RECORDS SUPPLIED:
[Start of Attachment]
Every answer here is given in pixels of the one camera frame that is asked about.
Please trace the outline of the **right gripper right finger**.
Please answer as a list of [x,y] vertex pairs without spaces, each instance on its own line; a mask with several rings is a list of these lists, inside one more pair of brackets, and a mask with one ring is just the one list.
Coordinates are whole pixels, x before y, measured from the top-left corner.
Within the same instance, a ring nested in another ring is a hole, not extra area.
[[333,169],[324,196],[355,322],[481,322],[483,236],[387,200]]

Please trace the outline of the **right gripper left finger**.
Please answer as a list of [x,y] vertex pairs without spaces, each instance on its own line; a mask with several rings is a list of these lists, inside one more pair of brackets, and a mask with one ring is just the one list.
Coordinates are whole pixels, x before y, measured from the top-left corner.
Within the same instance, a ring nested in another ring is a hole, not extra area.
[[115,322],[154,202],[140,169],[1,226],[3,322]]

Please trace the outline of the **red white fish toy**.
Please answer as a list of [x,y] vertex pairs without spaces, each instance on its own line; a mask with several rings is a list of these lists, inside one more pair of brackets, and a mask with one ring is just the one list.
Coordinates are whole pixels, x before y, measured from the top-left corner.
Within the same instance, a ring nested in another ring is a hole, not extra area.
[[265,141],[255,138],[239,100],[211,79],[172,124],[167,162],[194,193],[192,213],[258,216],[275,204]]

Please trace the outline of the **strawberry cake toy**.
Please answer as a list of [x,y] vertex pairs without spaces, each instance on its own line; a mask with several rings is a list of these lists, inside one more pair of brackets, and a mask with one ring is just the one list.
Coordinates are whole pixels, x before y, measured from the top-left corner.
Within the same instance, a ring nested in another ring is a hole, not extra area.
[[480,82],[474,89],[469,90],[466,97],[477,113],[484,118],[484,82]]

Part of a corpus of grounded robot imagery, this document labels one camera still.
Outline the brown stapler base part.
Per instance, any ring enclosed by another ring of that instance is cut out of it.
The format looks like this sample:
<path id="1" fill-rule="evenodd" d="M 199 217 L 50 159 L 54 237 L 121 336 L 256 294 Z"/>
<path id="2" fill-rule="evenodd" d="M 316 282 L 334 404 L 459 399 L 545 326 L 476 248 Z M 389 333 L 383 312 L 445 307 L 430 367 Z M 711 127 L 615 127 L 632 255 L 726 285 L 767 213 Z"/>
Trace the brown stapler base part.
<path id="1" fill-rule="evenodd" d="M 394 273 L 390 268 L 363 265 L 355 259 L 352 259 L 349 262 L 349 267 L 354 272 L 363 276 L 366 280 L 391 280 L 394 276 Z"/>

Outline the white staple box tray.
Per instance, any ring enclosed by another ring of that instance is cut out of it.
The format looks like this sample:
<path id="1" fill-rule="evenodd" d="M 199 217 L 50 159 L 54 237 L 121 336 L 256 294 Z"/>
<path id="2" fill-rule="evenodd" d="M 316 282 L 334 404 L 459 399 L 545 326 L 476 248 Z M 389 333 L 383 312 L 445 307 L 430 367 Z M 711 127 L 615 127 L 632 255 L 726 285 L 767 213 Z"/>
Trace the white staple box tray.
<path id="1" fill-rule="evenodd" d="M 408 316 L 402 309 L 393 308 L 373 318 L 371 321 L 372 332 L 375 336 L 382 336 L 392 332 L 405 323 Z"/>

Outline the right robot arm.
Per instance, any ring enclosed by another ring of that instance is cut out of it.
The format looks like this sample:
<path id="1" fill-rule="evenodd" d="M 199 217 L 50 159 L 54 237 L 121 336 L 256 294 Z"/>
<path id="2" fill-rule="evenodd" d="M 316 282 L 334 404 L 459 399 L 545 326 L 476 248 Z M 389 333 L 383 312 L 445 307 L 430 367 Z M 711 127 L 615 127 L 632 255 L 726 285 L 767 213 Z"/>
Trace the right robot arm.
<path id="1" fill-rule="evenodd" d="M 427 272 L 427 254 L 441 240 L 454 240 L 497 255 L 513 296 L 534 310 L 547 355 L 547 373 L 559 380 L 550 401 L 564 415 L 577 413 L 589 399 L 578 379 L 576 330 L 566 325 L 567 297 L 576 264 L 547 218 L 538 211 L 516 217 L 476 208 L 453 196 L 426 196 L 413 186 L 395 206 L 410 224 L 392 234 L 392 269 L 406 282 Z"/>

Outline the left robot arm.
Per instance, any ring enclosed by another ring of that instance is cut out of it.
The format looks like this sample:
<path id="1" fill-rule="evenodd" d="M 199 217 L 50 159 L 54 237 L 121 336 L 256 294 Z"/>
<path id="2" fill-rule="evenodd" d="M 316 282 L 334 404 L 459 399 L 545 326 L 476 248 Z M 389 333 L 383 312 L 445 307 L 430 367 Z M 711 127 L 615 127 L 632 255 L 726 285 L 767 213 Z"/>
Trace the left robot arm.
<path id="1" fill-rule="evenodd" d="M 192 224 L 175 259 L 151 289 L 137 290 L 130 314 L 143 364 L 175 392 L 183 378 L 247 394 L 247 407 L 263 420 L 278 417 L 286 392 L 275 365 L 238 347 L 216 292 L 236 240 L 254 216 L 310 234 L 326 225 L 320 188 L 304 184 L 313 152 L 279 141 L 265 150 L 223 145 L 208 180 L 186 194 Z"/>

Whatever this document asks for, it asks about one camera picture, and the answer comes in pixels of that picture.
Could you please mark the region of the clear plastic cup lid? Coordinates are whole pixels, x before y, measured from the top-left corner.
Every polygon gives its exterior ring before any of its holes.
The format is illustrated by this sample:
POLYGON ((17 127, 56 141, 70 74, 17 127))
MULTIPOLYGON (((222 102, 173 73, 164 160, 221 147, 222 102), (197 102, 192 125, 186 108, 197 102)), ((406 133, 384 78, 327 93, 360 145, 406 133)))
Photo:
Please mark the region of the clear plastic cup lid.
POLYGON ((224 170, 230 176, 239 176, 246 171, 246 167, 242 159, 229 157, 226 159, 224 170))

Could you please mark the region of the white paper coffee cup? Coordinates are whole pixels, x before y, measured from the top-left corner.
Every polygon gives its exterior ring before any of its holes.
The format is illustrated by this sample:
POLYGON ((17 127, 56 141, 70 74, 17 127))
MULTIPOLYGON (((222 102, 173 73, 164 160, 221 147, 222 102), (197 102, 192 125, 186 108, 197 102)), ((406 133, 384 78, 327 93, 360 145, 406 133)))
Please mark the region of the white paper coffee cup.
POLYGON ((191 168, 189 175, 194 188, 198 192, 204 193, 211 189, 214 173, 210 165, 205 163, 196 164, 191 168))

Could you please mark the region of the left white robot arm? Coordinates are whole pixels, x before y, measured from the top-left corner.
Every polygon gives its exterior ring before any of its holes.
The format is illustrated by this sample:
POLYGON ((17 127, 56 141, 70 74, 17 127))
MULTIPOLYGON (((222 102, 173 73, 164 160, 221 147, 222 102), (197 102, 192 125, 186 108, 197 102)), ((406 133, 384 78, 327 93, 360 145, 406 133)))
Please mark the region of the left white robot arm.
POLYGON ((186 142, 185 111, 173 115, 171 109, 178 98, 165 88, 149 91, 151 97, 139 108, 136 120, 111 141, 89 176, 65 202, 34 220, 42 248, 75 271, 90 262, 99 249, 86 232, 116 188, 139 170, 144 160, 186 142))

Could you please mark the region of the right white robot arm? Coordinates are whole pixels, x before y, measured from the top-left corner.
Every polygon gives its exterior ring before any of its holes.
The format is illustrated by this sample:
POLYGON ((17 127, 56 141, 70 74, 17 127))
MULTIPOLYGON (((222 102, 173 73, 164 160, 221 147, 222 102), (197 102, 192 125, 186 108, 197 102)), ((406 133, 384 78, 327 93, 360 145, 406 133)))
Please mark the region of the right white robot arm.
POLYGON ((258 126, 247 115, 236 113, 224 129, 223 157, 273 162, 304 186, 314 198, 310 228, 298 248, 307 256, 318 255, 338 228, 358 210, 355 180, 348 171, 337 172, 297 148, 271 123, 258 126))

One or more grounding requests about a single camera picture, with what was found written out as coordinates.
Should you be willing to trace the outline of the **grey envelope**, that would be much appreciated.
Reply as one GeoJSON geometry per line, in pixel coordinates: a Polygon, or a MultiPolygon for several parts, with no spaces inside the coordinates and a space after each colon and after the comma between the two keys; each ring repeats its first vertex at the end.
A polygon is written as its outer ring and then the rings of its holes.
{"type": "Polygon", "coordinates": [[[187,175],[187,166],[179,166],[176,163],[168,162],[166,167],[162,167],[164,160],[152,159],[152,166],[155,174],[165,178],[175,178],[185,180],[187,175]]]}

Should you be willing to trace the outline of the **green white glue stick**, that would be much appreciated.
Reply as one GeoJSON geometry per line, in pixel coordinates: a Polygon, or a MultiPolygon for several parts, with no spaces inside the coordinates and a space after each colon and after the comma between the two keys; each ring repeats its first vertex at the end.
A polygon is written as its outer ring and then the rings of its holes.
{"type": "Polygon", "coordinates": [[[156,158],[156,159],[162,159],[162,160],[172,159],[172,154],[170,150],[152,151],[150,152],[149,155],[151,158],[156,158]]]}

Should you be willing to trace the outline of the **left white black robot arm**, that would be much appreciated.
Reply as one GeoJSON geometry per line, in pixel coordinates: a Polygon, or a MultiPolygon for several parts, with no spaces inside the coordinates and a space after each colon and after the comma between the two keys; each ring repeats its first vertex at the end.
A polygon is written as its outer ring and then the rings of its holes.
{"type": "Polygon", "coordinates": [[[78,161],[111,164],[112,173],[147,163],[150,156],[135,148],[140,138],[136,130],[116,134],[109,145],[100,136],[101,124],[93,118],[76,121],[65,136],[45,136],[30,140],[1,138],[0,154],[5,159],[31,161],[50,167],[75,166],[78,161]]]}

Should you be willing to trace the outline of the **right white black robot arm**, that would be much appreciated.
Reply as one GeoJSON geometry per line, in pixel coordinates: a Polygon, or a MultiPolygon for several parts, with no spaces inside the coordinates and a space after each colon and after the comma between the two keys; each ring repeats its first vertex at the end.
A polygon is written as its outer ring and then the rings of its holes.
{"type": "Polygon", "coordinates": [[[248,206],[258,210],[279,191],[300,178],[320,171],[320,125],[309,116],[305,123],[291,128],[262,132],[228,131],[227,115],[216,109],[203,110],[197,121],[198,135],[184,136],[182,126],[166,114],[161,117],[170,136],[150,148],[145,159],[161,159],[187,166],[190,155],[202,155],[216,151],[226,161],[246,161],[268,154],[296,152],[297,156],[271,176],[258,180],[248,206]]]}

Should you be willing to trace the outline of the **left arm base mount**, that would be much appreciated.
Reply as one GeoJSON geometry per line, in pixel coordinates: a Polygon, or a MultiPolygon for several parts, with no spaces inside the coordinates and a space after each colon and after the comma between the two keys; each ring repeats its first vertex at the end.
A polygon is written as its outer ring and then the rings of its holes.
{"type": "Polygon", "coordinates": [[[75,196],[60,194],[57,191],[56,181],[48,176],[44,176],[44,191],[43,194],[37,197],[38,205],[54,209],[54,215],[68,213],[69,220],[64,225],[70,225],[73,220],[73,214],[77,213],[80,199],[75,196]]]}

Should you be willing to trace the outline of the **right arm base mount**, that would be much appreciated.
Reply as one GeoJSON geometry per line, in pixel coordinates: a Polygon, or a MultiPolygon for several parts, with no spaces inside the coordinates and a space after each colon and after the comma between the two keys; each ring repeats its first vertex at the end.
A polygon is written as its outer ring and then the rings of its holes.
[End of Attachment]
EXERCISE AIM:
Set the lines down exactly, from the first line of the records to the line where "Please trace the outline of the **right gripper right" appears, with both ends kept.

RESPONSE BOX:
Every answer here is given in pixels of the one camera frame that is asked about.
Please trace the outline of the **right gripper right finger**.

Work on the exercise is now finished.